Sul fronte economico, una nuova analisi di SolarPower Europe stima che, a partire dal 1° marzo 2026, lo sfruttamento del solare abbia già fatto risparmiare all’Europa oltre tre miliardi di euro complessivi — a un ritmo di oltre 100 milioni al giorno. Se i prezzi del gas resteranno elevati, i risparmi annuali potrebbero raggiungere i 67,5 miliardi di euro.

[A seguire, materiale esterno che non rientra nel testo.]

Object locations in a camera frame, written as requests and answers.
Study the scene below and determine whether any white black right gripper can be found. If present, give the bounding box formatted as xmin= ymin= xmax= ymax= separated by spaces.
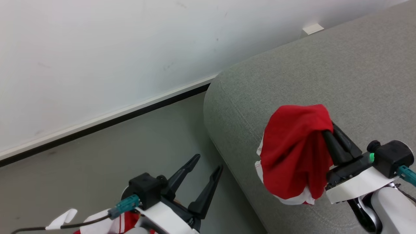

Confronto europeo: carbone e rinnovabili
Paese
Posizione sul carbone
Avanzamento rinnovabili
Italia
Proroga al 2038 (+13 anni)
Investimenti insufficienti
Germania
Possibile rallentamento
Leader UE per capacità installata
Spagna
Uscita già in atto
+40 GW dal 2019, prezzi stabili
Regno Unito
Uscita completata
Record eolico: 23.880 MW
Le implicazioni per i Comuni
Per le amministrazioni locali, questa fase non è uno spettatore passivo: è un terreno di azione diretta. La proroga del carbone rallenta sì il processo di decarbonizzazione nazionale, ma non blocca le opportunità a livello territoriale.
Le Comunità Energetiche Rinnovabili (CER), i piani di efficienza energetica degli edifici pubblici, i bandi PNRR per la transizione verde e le politiche di mobilità sostenibile restano strumenti attivabili anche in questa fase di incertezza normativa. Anzi, la crisi energetica rafforza, non indebolisce, la logica dell’autosufficienza energetica locale.
I Comuni che hanno già avviato percorsi di transizione — attraverso fotovoltaico su edifici pubblici, illuminazione LED, geotermia, teleriscaldamento o comunità energetiche — si trovano oggi in una posizione più solida rispetto alle oscillazioni dei mercati energetici globali. La lezione spagnola è anche una lezione per i territori: chi ha investito prima subisce meno gli shock dopo.
Sul fronte della governance, è importante che le amministrazioni locali mantengano un presidio attivo sui piani energetici territoriali, dialogando con le Regioni e con ANCI per orientare le risorse disponibili — anche quelle residue del PNRR — verso obiettivi di lungo periodo, non vincolati alle emergenze contingenti.
Cosa monitorare nei prossimi mesi
Restano aperte diverse questioni che le amministrazioni locali faranno bene a seguire con attenzione:
Il passaggio al Senato del decreto bollette e l’eventuale revisione degli obiettivi del PNIEC, che potrebbe ridefinire il quadro normativo per le rinnovabili locali.
L’andamento dei prezzi del gas e dell’elettricità sui mercati europei, in relazione all’evoluzione del conflitto in Iran e alle forniture di GNL.
Il recepimento nazionale delle direttive UE sulle CER e sull’efficienza energetica, con le relative tempistiche e modalità di accesso ai fondi per i Comuni.